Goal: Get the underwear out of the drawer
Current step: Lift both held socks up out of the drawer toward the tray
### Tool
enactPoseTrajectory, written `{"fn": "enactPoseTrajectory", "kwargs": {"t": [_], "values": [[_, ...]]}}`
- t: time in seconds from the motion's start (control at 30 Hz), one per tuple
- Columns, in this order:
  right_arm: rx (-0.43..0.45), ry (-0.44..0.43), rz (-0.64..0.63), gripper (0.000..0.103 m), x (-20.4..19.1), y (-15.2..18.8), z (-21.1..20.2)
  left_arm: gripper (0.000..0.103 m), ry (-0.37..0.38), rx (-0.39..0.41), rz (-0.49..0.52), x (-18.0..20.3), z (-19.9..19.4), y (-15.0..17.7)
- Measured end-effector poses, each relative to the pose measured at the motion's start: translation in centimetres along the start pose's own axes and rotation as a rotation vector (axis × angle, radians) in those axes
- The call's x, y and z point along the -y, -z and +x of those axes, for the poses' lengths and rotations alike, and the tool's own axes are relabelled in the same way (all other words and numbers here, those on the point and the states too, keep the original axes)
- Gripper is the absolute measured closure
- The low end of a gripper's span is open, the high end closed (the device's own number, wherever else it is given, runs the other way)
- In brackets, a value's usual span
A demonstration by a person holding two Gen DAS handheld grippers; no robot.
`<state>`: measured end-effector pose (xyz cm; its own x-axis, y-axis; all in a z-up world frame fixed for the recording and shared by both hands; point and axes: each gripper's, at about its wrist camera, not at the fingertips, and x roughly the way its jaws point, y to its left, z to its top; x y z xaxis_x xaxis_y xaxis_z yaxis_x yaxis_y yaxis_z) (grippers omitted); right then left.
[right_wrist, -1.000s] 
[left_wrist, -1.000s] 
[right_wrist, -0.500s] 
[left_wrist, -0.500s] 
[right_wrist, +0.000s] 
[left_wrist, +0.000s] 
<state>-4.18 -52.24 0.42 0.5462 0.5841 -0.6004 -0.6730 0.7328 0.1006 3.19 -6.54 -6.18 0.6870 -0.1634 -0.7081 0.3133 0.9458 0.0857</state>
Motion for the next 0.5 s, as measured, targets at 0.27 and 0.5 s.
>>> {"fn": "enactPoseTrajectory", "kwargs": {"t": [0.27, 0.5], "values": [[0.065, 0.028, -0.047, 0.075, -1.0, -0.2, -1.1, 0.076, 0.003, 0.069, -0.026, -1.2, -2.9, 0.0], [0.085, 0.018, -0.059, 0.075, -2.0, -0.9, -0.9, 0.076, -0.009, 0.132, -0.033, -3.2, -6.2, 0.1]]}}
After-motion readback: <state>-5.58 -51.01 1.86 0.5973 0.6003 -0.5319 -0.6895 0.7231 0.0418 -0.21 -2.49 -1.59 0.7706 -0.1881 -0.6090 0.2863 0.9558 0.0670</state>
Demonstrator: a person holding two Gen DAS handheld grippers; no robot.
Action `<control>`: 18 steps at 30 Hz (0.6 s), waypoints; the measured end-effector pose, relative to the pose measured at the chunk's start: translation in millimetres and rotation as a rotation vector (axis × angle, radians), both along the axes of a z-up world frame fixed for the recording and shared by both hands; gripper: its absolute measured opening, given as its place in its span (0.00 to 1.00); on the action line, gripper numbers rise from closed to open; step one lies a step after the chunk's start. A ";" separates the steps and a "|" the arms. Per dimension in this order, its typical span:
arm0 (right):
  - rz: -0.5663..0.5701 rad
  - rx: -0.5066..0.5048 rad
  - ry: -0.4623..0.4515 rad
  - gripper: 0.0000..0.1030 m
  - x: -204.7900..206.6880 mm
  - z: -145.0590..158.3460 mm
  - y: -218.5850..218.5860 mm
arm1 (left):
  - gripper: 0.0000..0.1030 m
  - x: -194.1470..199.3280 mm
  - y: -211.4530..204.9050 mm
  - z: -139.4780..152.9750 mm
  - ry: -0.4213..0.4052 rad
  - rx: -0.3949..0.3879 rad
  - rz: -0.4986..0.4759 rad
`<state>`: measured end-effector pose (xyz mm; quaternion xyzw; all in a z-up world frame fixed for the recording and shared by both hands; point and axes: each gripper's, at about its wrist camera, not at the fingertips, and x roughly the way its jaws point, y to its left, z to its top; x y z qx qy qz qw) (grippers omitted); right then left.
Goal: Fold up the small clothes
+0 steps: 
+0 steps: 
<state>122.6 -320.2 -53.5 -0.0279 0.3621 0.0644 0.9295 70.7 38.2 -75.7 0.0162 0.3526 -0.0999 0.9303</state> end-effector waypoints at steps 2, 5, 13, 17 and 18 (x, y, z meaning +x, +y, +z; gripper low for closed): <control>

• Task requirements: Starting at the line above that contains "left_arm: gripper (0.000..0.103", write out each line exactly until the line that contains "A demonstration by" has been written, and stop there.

• Written reply:
  left_arm: gripper (0.000..0.103 m), ry (-0.37..0.38), rx (-0.39..0.41), rz (-0.49..0.52), x (-18.0..20.3), z (-19.9..19.4), y (-15.0..17.7)
- Measured end-effector poses, each relative to the pose measured at the motion's start: translation in centimetres along the start pose's own axes and rotation as a rotation vector (axis × angle, radians) in those axes
- The call's x, y and z point along the -y, -z and +x of those axes, for the poses' lengths and rotations alike, and the tool's own axes are relabelled in the same way (all other words and numbers here, those on the point and the states too, keep the original axes)
- Gripper is the absolute measured closure
- The low end of a gripper's span is open, the high end closed (the device's own number, wherever else it is given, runs the other way)
- In brackets, a value's usual span
A demonstration by a person holding two Gen DAS handheld grippers; no robot.

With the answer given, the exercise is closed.